In November 2012, just two months into his time at SJU, he got a call from the then general manager of KJNB.

"He said he had two jobs on campus, and just didn't have enough time to do it, and wanted to know if I would be the general manager," Fink said. "Within two days, I became the general manager as a freshman, which was pretty crazy. Halfway through my freshman year, I'm managing the radio station. It was a bit overwhelming, but I decided it was something that I really wanted to take on."

He quickly increased the station's staff. Approximately 85 students (including 12 officers) produce 43 mostly hour-long shows. Fink has a show from 6-7 p.m. each Monday, called "Finklematters."

"You basically can make it what you want," Fink said. "You can have the show in whatever format you might like, although obviously there are guidelines that everyone has to follow. It's your time to express yourself in a way that pleases you. If you want to play alternative music and talk politics, go right ahead. I think people are really interested in that."

Sports added to the lineup

KJNB has also added sports programming to its mixture of shows. Over the winter, the station broadcast CSB home hockey games from the Municipal Athletic Complex in St.
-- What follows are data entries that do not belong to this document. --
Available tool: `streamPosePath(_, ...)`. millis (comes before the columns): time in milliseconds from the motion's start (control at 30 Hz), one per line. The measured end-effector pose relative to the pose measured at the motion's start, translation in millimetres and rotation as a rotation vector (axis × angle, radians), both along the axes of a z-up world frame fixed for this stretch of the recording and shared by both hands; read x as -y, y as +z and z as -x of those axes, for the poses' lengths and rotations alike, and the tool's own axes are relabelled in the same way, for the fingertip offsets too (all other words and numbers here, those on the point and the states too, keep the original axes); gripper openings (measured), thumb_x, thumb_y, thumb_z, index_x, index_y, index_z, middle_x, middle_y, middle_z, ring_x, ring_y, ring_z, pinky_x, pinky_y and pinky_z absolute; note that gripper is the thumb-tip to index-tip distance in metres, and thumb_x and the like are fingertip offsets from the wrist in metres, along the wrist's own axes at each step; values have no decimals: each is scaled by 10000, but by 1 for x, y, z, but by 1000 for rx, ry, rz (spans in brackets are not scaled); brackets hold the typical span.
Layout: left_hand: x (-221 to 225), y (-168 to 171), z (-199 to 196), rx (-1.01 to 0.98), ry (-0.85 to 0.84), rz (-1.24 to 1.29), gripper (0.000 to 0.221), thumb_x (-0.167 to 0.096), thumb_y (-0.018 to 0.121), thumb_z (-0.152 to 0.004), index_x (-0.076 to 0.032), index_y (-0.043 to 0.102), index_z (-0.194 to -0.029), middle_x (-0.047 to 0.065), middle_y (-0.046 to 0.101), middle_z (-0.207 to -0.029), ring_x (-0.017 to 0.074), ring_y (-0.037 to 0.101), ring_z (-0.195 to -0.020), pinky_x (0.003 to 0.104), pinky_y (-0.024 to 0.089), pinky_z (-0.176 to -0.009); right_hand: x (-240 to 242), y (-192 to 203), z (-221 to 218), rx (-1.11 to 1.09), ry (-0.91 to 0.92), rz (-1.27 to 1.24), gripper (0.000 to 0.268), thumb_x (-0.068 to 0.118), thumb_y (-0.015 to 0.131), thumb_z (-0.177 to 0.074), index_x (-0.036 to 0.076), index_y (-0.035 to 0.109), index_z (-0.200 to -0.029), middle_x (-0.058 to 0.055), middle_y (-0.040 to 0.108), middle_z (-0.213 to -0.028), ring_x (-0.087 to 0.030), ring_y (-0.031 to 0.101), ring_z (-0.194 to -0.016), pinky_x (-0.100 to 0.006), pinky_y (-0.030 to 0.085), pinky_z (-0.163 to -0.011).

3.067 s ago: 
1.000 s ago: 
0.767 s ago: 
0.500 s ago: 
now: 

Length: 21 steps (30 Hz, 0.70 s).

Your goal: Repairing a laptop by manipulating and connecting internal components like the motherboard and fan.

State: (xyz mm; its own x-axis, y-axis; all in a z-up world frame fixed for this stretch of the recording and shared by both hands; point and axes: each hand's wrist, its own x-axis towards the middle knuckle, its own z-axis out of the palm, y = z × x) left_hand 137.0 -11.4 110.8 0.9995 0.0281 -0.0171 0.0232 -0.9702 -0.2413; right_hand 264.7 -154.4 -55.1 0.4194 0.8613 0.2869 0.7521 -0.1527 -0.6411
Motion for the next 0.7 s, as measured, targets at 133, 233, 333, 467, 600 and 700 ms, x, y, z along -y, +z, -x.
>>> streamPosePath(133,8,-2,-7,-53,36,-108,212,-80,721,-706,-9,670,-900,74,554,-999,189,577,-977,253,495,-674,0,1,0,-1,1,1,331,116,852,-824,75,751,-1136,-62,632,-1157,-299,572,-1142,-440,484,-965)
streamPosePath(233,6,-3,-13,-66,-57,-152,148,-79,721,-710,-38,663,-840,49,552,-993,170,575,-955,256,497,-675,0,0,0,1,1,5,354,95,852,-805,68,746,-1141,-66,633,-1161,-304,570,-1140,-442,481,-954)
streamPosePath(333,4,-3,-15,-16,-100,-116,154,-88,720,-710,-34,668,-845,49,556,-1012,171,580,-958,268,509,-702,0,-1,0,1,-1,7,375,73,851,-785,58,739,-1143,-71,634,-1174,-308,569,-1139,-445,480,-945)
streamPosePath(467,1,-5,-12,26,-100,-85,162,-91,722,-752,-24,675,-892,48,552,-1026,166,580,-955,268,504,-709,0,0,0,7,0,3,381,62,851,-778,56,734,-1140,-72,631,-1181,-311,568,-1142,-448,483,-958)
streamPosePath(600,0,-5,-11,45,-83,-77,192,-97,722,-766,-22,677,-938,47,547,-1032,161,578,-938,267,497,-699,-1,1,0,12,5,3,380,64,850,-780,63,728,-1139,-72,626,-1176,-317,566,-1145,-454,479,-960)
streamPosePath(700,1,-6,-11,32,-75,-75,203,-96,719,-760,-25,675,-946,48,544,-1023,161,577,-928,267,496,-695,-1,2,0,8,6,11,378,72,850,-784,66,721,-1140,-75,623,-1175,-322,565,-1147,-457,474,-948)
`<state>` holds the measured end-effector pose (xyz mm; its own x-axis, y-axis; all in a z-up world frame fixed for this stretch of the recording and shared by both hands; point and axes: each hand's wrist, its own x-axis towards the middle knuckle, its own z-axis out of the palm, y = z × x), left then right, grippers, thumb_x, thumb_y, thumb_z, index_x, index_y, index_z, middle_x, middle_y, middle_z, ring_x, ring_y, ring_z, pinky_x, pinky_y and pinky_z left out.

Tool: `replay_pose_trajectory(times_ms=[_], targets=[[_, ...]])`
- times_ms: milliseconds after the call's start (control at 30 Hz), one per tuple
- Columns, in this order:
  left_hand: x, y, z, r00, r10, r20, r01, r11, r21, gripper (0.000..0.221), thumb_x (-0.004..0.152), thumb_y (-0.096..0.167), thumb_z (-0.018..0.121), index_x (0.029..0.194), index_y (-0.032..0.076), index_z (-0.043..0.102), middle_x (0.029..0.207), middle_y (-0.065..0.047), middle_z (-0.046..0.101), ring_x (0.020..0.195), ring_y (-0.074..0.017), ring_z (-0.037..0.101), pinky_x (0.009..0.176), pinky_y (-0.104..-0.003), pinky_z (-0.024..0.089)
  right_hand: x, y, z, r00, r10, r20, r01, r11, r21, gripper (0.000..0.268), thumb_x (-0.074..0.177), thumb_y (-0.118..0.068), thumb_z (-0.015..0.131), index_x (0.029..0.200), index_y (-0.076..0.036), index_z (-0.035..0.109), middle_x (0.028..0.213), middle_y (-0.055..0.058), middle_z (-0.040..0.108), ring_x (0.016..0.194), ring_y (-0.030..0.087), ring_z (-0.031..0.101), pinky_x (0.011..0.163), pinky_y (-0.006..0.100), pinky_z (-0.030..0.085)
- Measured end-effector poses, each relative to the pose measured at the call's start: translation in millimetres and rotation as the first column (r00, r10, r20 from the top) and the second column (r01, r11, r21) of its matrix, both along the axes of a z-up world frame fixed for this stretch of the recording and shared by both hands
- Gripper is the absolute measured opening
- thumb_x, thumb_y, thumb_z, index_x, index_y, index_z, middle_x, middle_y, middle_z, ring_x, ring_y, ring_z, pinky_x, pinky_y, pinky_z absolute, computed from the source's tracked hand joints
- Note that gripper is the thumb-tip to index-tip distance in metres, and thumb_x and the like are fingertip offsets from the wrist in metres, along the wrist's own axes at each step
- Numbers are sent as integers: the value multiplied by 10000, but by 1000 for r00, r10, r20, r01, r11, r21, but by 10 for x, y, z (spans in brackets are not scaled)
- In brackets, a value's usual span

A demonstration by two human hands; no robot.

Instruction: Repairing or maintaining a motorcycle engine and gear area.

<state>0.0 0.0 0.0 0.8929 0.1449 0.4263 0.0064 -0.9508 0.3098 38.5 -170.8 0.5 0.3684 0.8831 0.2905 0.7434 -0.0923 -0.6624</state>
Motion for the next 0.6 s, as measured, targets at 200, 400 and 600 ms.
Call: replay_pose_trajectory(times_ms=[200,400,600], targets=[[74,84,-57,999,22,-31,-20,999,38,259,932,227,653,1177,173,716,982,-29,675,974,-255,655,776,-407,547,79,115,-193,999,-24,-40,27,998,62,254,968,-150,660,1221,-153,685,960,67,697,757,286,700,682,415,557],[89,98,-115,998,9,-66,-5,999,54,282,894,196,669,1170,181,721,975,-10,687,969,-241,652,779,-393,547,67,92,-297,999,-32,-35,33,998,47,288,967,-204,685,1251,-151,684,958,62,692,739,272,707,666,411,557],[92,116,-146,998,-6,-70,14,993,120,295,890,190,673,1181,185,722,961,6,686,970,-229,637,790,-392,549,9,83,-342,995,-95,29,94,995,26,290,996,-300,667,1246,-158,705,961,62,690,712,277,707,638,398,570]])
Cloud, and plans to broadcast SJU baseball and CSB softball games at home — assuming, of course, winter finally ends.

Fink would like to remain KJNB's general manager throughout his time at SJU, "unless I think it's time to step back from the station." The communication major is considering a career in station management, but still isn't sure about his future plans.

SJU graduates have a rich history in radio, including Minnesota Public Radio founder Bill Kling and long-time MPR host Gary Eichten.

"That's actually really what intrigued me about this place, the seriously rich history on air. We went on the air in 1954, when it used to be called KSJU. Now it's KJNB (Johnnies and Bennies, get it?), which includes Saint Ben's," Fink said.

"I'm happy with the way things have gone. I don't have to run everything," Fink said. "People are taking the initiative, because they realize it's their station, too. It's everybody's station on these campuses. Everybody has access to it."